Interviewer:
Herr Rechtsanwalt Reime, die BaFin warnt aktuell vor Angeboten auf den Websites weisbergadvisors.inc und weisbergadvisors.ai. Worum geht es bei dieser Warnung?

Rechtsanwalt Reime:
Nach Erkenntnissen der BaFin werden über diese Websites Finanz- und Wertpapierdienstleistungen ohne die erforderliche Erlaubnis angeboten. Die Betreiber treten unter der Firmierung WeisbergAdvisors LLC auf und geben an, in den USA und der Schweiz tätig zu sein.

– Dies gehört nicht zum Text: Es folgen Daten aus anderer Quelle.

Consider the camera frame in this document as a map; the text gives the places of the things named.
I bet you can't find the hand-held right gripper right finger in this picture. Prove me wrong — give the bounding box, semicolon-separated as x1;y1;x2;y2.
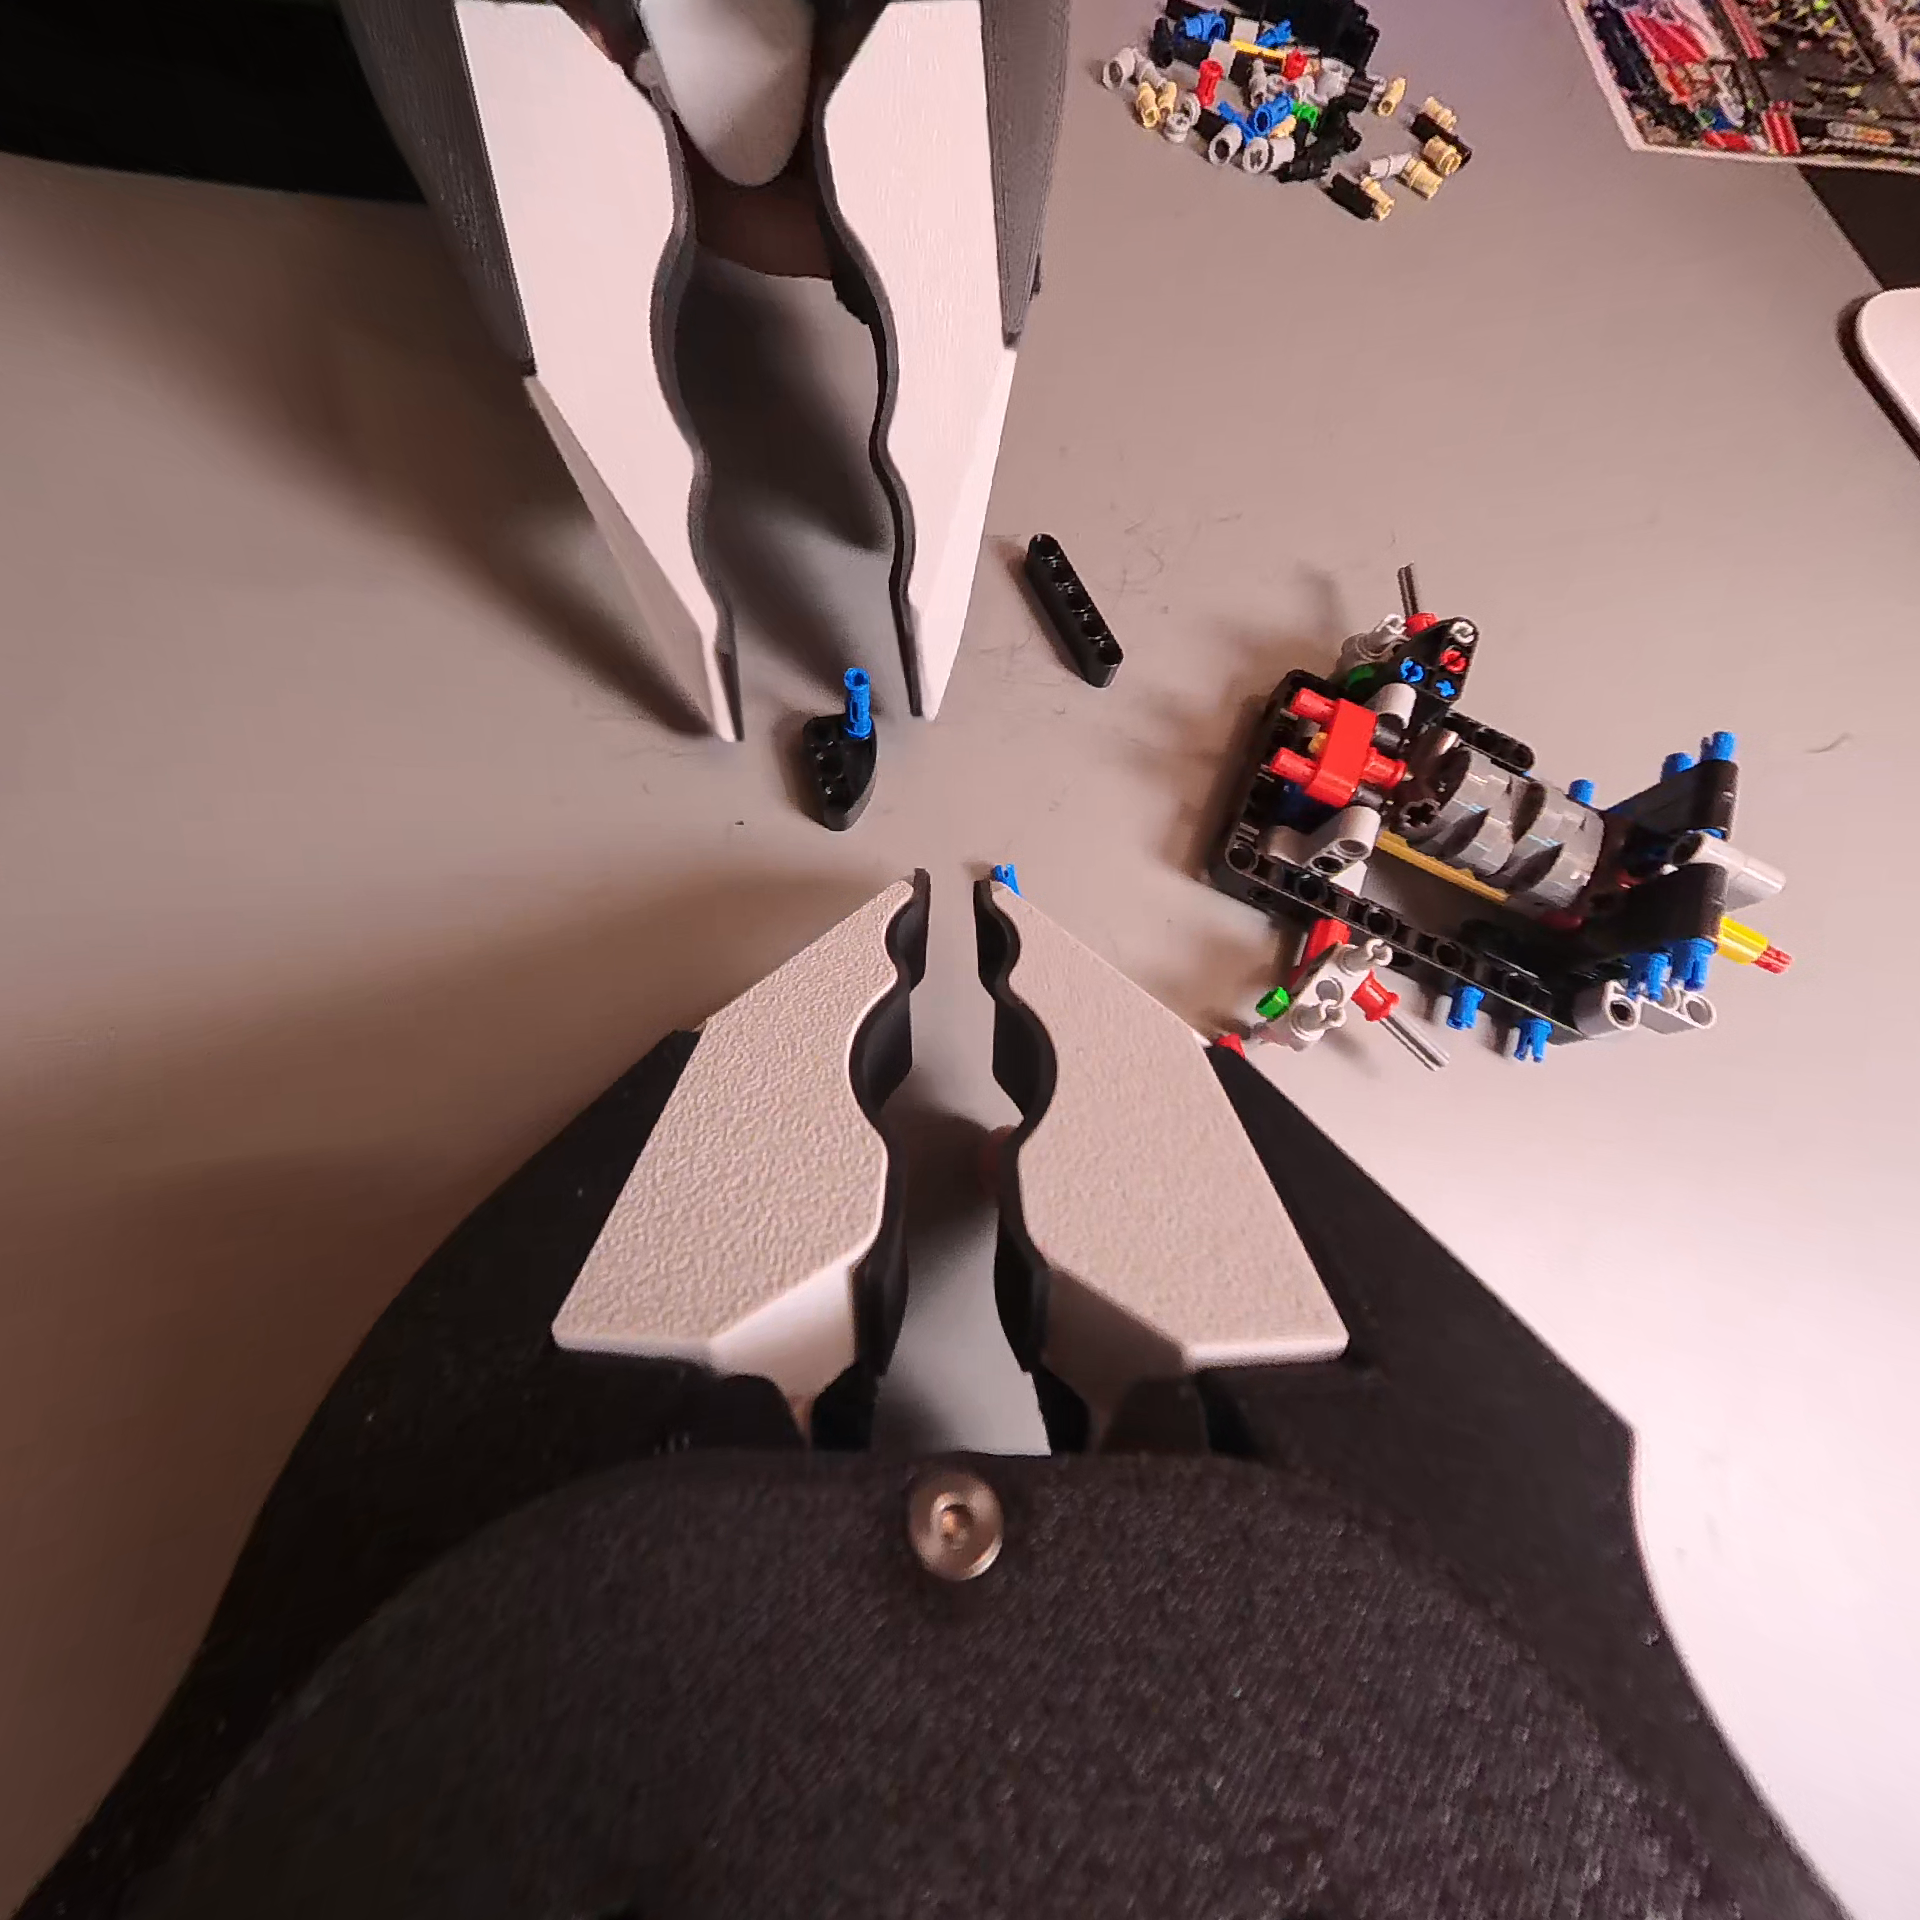
973;880;1349;1428

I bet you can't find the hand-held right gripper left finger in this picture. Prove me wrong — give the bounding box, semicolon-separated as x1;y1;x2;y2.
551;875;932;1428

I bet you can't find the grey lego connector assembly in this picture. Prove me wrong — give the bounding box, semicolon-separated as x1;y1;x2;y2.
1213;930;1453;1074

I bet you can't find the pile of small lego pieces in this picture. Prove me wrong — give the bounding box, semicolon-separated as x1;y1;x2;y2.
1102;0;1476;224

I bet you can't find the instruction booklet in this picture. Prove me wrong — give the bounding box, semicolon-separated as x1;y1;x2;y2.
1560;0;1920;162

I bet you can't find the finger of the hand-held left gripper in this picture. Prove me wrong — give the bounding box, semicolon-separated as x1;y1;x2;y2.
453;0;746;747
815;0;1023;725

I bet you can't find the black lego beam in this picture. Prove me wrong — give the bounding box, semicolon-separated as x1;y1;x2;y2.
1025;532;1125;691

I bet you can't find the black triangular lego piece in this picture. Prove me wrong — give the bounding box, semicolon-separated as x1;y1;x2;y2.
797;704;888;833

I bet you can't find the lego car chassis assembly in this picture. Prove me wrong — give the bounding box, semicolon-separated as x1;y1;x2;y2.
1205;563;1796;1071

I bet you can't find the person's left hand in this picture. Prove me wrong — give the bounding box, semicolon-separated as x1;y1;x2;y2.
692;156;835;289

Zudem wird behauptet, bei der US-Börsenaufsicht SEC registriert zu sein – eine Angabe, die nach derzeitigen Erkenntnissen nicht bestätigt werden kann.

Interviewer:
Warum sind solche Angaben zu internationalen Standorten und Aufsichtsbehörden für Verbraucher problematisch?

Rechtsanwalt Reime:
Solche Angaben sollen Seriosität und internationale Bedeutung suggerieren. Für Verbraucher ist jedoch entscheidend, ob ein Anbieter in Deutschland über eine BaFin-Erlaubnis verfügt. Ohne diese Erlaubnis dürfen hier keine Finanz- oder Wertpapierdienstleistungen angeboten werden. Internationale Firmensitze oder angebliche Registrierungen ersetzen diese Zulassung nicht.

Interviewer:
Woran können Verbraucherinnen und Verbraucher erkennen, dass Vorsicht geboten ist?

Rechtsanwalt Reime:
Ein wichtiges Warnsignal ist bereits die BaFin-Warnung selbst. Darüber hinaus sollten Anleger skeptisch werden, wenn Angaben zur Regulierung nicht überprüfbar sind, Verantwortliche unklar bleiben oder mit professionell gestalteten Websites Vertrauen aufgebaut wird, ohne transparente Informationen zu liefern. Auch hohe Renditeversprechen oder persönliche Kontaktaufnahme sind typische Risikomerkmale.

Interviewer:
Wie können sich Betroffene konkret schützen?

Rechtsanwalt Reime:
Vor jeder Investition sollte geprüft werden, ob der Anbieter in der Unternehmensdatenbank der BaFin aufgeführt ist. Ist das nicht der Fall, rate ich dringend davon ab, Geld zu investieren. Zudem sollten keine sensiblen Daten übermittelt und keine Zahlungen geleistet werden, solange Zweifel an der Zulassung oder Seriosität bestehen.

Interviewer:
Was raten Sie Personen, die bereits Kontakt zu WeisbergAdvisors hatten oder investiert haben?

Rechtsanwalt Reime:
Dann ist schnelles Handeln wichtig. Weitere Zahlungen sollten sofort gestoppt werden. Betroffene sollten alle Vertragsunterlagen, Kontoauszüge und Kommunikationsverläufe sichern und den Sachverhalt der BaFin sowie der Polizei melden. Vorsicht ist auch bei angeblichen Angeboten zur Rückholung von Geldern geboten – hier droht häufig weiterer Betrug.

Interviewer:
Ihr abschließender Rat an Verbraucherinnen und Verbraucher?

Rechtsanwalt Reime:
Seriöse Finanzdienstleister verfügen über eine nachvollziehbare Zulassung und transparente Strukturen. BaFin-Warnungen sollten immer ernst genommen werden. Wer Angebote kritisch prüft und sich nicht von internationalen Auftritten oder vermeintlichen Registrierungen blenden lässt, kann sich wirksam vor finanziellen Schäden schützen.